**ASSIGNED TASK:** Transcribe the listing exactly, leaving out every picture.

::::::

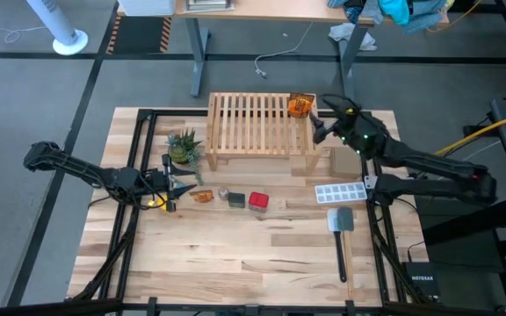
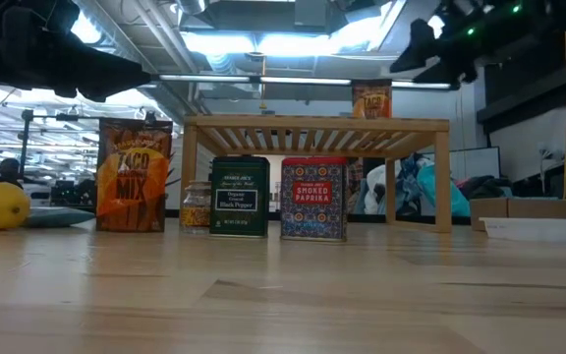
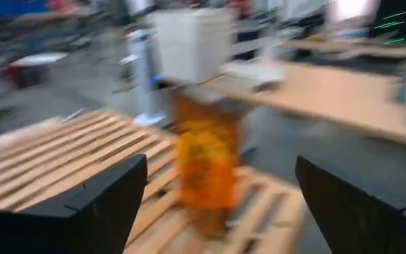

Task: Shelf spices
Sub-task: Remove the orange seasoning pack from the shelf

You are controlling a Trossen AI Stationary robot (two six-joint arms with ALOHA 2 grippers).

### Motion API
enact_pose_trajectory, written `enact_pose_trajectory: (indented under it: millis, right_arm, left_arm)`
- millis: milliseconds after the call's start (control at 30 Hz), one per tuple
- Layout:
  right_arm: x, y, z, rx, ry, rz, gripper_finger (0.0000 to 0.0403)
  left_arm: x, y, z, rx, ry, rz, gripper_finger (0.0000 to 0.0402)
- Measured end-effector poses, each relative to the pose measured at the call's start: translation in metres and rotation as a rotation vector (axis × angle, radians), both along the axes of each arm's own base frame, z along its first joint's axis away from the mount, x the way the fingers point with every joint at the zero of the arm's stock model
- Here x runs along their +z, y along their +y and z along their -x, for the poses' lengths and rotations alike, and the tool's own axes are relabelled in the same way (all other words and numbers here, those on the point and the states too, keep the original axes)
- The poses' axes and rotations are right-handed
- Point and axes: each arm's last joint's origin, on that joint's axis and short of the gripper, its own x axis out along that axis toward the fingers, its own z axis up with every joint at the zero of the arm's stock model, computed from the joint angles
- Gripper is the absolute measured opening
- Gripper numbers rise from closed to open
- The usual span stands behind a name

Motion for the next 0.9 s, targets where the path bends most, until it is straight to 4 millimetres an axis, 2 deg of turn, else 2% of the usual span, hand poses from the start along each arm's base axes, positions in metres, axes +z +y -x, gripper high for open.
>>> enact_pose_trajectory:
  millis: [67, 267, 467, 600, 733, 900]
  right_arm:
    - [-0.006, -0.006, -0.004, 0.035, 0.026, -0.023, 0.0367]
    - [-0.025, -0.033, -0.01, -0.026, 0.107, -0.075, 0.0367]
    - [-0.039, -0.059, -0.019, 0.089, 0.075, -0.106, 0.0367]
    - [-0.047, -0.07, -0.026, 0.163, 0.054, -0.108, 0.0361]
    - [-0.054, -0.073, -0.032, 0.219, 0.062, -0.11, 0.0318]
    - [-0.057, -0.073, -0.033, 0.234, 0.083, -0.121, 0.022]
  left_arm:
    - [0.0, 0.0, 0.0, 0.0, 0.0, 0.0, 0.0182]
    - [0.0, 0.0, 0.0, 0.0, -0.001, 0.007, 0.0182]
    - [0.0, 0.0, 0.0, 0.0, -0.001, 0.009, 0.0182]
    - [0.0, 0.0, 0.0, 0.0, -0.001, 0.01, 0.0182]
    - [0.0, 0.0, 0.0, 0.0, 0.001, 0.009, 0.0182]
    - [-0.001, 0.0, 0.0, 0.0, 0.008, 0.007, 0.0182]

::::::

**COMPLETED TASK:**
Task: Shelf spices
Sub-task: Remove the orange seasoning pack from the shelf

You are controlling a Trossen AI Stationary robot (two six-joint arms with ALOHA 2 grippers).

### Motion API
enact_pose_trajectory, written `enact_pose_trajectory: (indented under it: millis, right_arm, left_arm)`
- millis: milliseconds after the call's start (control at 30 Hz), one per tuple
- Layout:
  right_arm: x, y, z, rx, ry, rz, gripper_finger (0.0000 to 0.0403)
  left_arm: x, y, z, rx, ry, rz, gripper_finger (0.0000 to 0.0402)
- Measured end-effector poses, each relative to the pose measured at the call's start: translation in metres and rotation as a rotation vector (axis × angle, radians), both along the axes of each arm's own base frame, z along its first joint's axis away from the mount, x the way the fingers point with every joint at the zero of the arm's stock model
- Here x runs along their +z, y along their +y and z along their -x, for the poses' lengths and rotations alike, and the tool's own axes are relabelled in the same way (all other words and numbers here, those on the point and the states too, keep the original axes)
- The poses' axes and rotations are right-handed
- Point and axes: each arm's last joint's origin, on that joint's axis and short of the gripper, its own x axis out along that axis toward the fingers, its own z axis up with every joint at the zero of the arm's stock model, computed from the joint angles
- Gripper is the absolute measured opening
- Gripper numbers rise from closed to open
- The usual span stands behind a name

Motion for the next 0.9 s, targets where the path bends most, until it is straight to 4 millimetres an axis, 2 deg of turn, else 2% of the usual span, hand poses from the start along each arm's base axes, positions in metres, axes +z +y -x, gripper high for open.
>>> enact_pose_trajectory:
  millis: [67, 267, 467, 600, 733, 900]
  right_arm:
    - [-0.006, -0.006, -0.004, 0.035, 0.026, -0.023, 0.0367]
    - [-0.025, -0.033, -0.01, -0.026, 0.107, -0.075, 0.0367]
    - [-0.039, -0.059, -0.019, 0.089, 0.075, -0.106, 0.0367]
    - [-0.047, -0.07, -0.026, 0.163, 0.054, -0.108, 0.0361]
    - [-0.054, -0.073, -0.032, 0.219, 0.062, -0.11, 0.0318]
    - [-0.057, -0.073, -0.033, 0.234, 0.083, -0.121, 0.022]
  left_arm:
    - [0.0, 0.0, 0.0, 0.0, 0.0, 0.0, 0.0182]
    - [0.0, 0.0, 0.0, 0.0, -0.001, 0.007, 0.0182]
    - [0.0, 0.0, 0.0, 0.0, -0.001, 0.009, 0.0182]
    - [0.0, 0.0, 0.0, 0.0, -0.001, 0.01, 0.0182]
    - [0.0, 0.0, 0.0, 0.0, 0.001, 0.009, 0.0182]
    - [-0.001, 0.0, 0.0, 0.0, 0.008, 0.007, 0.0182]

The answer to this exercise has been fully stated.